Also, there's a psychological issue of being charged for something you aren't receiving...kind of. If I got a bill in January for lawn mowing, I would think "why am I paying for lawn mowing, when my lawn hasn't been mowed in months?"

You might want to just divide it over the 32 weeks, then offer the option of dividing it over 12 months of the customer asks. Personally, I hate being owed money by a client. Sometimes, they just don't pay, and there's not much you can do about it.

LawnBoy0311
04-03-2013, 07:07 AM
The problem is that you're relying on credit. This can come back to bite big companies, and certainly small companies too. I'm not saying don't do it, but it's a risk. You run the risk of not getting paid.

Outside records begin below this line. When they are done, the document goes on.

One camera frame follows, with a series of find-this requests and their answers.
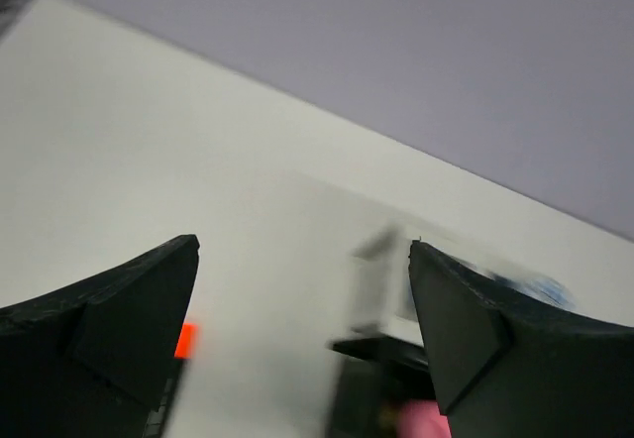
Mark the white two-slot organizer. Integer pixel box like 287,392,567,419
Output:
350,225,423,346

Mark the orange capped black highlighter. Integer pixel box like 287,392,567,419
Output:
143,323,198,438

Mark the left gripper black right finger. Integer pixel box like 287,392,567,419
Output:
408,241,633,438

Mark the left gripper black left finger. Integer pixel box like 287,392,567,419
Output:
1,235,199,438

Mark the black two-slot organizer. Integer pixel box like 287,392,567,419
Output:
323,335,436,437

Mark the pink capped tube of clips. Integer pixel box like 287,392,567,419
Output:
397,400,451,438

Also, there's a psychological issue of being charged for something you aren't receiving...kind of. If I got a bill in January for lawn mowing, I would think "why am I paying for lawn mowing, when my lawn hasn't been mowed in months?"

Bingo.

In the past I did monthly billing. It went well, but towards the end of the season, I ended up spending too much time trying to collect. When the year comes to an end, thats when all the major holidays are. Guess where the money is spent? X-Mas presents, traveling, etc.

Last month I picked up a full service account because of the season for your billing. She couldn't justify paying the $225 in January.

Maybe a signed contract will be much better. Who knows. It could be worth a shot though. I think you mentioned before this will be your first year....you may want to start off smaller and them attack at full speed. Advertising is a lot of work, the customers don't just all call at once when the weather gets nice. Getting into full service contracts your first year with no experience is a big risk.

Steve
04-03-2013, 01:00 PM
Last month I picked up a full service account because of the season for your billing. She couldn't justify paying the $225 in January.

How was that working out? Was she paying $225 per month to another company and she had, had it with paying per month like that? Or what? How did you differ to attract her?

BelleCityLawn1
04-03-2013, 01:19 PM
The way I do it is each customer has 2 options. They can pay by the mow, or pay a certain monthly fee for the usually 8 months of mowing. For larger contracts I would consider the 12 month payment option but I would make sure to give each customer the option and write it all up in a contract. This way they can choose exactly what they want.

Thanks!

warbuff
04-03-2013, 01:25 PM
The problem is that you're relying on credit. This can come back to bite big companies, and certainly small companies too. I'm not saying don't do it, but it's a risk. You run the risk of not getting paid.

Also, there's a psychological issue of being charged for something you aren't receiving...kind of. If I got a bill in January for lawn mowing, I would think "why am I paying for lawn mowing, when my lawn hasn't been mowed in months?"

You might want to just divide it over the 32 weeks, then offer the option of dividing it over 12 months of the customer asks. Personally, I hate being owed money by a client. Sometimes, they just don't pay, and there's not much you can do about it.

I personally prefer to only offer a contract like this to a commercial client but, if I were to offer this to a residential client it would have to be under contract and be a client I've had a long term relationship so payment wouldn't be an issue.

LawnBoy0311
04-03-2013, 01:42 PM
How was that working out? Was she paying $225 per month to another company and she had, had it with paying per month like that? Or what? How did you differ to attract her?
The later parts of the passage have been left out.